2022-04-17 00:00:00.9999|WARN|###########:#########|############[#####] Ignoring attempt to remove non-existent calculation '\\DATABASE\Path1\Path2\Path3\Path4\Item[1. Item Name] (ID:########-####-####-###-############ Rank:#)'
2022-04-17 00:00:00.9999|ERROR|ANDataCache:Configuration|DataCache:################ Error when adding input attributes to data cache (Failed:8/Total:12) [99.9999999999999 ms]. 

Example of expected result (according to the example above)

(I just want to retrieve ERRORS with path ("\DATABASE\Path\Path\Path\Path\Item[Item Name]"), not the WARNINGS logs or the ERRORS without path)

I started writing this:

$File = "logs.txt"
$Pattern = '(\[ERROR\[^\\]+(?<DatabasePath>[^\\]]+\])(?<ErrorText>[^\r\n]+=)'
$Content = Get-Content $File
[regex]::Matches($Content, $Pattern).Value | Set-Content "output.csv" 

Or to just retrieve the path :

$File = "logs.txt"
$Pattern = '(?<=\\DATABASE\\).+?(?=])'
$Content = Get-Content $File
[regex]::Matches($Content, $Pattern).Value | Set-Content "output.csv"

But in the second case "DATABASE" does not appear in the output file.

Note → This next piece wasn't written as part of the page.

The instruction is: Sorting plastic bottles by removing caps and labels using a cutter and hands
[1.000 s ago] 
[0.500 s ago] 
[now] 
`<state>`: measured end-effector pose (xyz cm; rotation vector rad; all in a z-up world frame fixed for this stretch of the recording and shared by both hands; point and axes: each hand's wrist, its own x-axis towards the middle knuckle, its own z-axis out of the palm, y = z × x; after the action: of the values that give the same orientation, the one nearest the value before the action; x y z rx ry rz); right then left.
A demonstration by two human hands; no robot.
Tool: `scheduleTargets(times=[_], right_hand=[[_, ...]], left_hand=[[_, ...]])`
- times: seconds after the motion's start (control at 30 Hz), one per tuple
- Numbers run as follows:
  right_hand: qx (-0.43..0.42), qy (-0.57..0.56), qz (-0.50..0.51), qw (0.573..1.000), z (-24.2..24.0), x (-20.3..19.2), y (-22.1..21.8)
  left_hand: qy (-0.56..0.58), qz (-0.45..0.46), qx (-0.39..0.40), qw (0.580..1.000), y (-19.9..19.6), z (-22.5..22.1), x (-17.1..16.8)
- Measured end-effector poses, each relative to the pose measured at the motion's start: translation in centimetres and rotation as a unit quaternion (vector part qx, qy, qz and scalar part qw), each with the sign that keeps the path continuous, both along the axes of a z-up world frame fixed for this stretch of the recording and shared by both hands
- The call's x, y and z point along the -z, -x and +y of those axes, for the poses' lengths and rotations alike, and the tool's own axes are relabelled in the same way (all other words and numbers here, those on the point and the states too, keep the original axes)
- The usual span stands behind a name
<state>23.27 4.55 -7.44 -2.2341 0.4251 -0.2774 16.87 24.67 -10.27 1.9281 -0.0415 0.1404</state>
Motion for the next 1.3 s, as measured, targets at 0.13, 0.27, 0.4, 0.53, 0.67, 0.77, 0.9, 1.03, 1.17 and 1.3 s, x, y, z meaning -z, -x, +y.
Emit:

Thank you in advance for your answers.

Heighties
  • 21
  • 3
  • 5
    Helps if you provide us an example of what the result should look like, as well as a sanitized log (*in plain text*) that we can work with. – Abraham Zinala Apr 17 '22 at 15:58
  • 2
    Please [edit] your question and add the examples in there as formatted text. In comments it is difficult to read – Theo Apr 17 '22 at 20:06
  • It seems that you have a pipe delimited file which could be read using `Import-Csv -Delimiter '|'`, why are you using `Get-Content` instead ? Or is the file not pipe delimited on all rows? – Santiago Squarzon Apr 17 '22 at 20:37
  • It's just a start. I'm not entirely comfortable with Powershell. How to ignore what is between "\\DATABASE\Path\Path\Path\Path\Item[Item Name]" and "description of the error." which is not delimited by pipes? – Heighties Apr 17 '22 at 20:59
  • The screenshot you're showing us does not resemble what we see (as plain text in the example). Preferable you would add a data sample __as plain text__ and your expect output __as plain text__ to your question as Abraham pointed out in his comment. – Santiago Squarzon Apr 17 '22 at 21:03
  • I'm not sure I understand. The screenshot is an example of the expected output. – Heighties Apr 17 '22 at 21:15
  • @Heighties - PLEASE add a few lines of sample data [sanitized as needed] and the desired result _in plain text_ to your Question. plus, wrap them both in code formatting so they are easy to read & use in testing. – Lee_Dailey Apr 17 '22 at 22:29
  • I added some things trying to be as clear as possible – Heighties Apr 17 '22 at 23:16
  • @Heighties - thank you for the sample data. [*grin*] **_are there extra line ends in that sample?_** i thot each line would start with a timestamp, but you have lines that have other starting chars. – Lee_Dailey Apr 18 '22 at 00:49

1 Answers1

0

The regex is likely to be improved but for the time being this might help you get what you're looking for. I encourage you to check this regex101 link to test the current regex (and maybe improve it) if there is something not working.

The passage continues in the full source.